> _Task objective_
Starting with the first line below, reproduce each line exactly until you have included the one bearing "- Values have".

> _Data shown_
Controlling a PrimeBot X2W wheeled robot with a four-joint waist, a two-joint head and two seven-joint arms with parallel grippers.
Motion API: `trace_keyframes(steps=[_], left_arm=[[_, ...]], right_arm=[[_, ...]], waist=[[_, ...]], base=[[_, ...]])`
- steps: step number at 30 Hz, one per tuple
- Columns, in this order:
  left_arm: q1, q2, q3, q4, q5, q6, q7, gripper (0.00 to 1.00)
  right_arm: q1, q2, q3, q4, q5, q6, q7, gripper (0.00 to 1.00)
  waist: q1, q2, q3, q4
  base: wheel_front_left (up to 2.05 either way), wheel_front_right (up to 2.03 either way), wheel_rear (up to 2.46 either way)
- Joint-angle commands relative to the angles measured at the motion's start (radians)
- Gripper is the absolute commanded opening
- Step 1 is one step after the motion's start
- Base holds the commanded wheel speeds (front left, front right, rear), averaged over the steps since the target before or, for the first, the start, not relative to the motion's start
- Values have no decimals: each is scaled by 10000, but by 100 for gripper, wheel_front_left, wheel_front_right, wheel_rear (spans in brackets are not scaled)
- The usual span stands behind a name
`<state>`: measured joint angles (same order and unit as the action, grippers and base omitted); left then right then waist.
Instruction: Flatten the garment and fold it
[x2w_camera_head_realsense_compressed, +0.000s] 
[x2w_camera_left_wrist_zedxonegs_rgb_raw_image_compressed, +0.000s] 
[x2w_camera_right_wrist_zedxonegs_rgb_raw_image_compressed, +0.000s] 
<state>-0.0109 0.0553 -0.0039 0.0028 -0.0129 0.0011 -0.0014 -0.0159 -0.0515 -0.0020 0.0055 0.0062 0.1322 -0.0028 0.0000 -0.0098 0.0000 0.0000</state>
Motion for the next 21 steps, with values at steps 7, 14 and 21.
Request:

> _Solution below_
Controlling a PrimeBot X2W wheeled robot with a four-joint waist, a two-joint head and two seven-joint arms with parallel grippers.
Motion API: `trace_keyframes(steps=[_], left_arm=[[_, ...]], right_arm=[[_, ...]], waist=[[_, ...]], base=[[_, ...]])`
- steps: step number at 30 Hz, one per tuple
- Columns, in this order:
  left_arm: q1, q2, q3, q4, q5, q6, q7, gripper (0.00 to 1.00)
  right_arm: q1, q2, q3, q4, q5, q6, q7, gripper (0.00 to 1.00)
  waist: q1, q2, q3, q4
  base: wheel_front_left (up to 2.05 either way), wheel_front_right (up to 2.03 either way), wheel_rear (up to 2.46 either way)
- Joint-angle commands relative to the angles measured at the motion's start (radians)
- Gripper is the absolute commanded opening
- Step 1 is one step after the motion's start
- Base holds the commanded wheel speeds (front left, front right, rear), averaged over the steps since the target before or, for the first, the start, not relative to the motion's start
- Values have no decimals: each is scaled by 10000, but by 100 for gripper, wheel_front_left, wheel_front_right, wheel_rear (spans in brackets are not scaled)

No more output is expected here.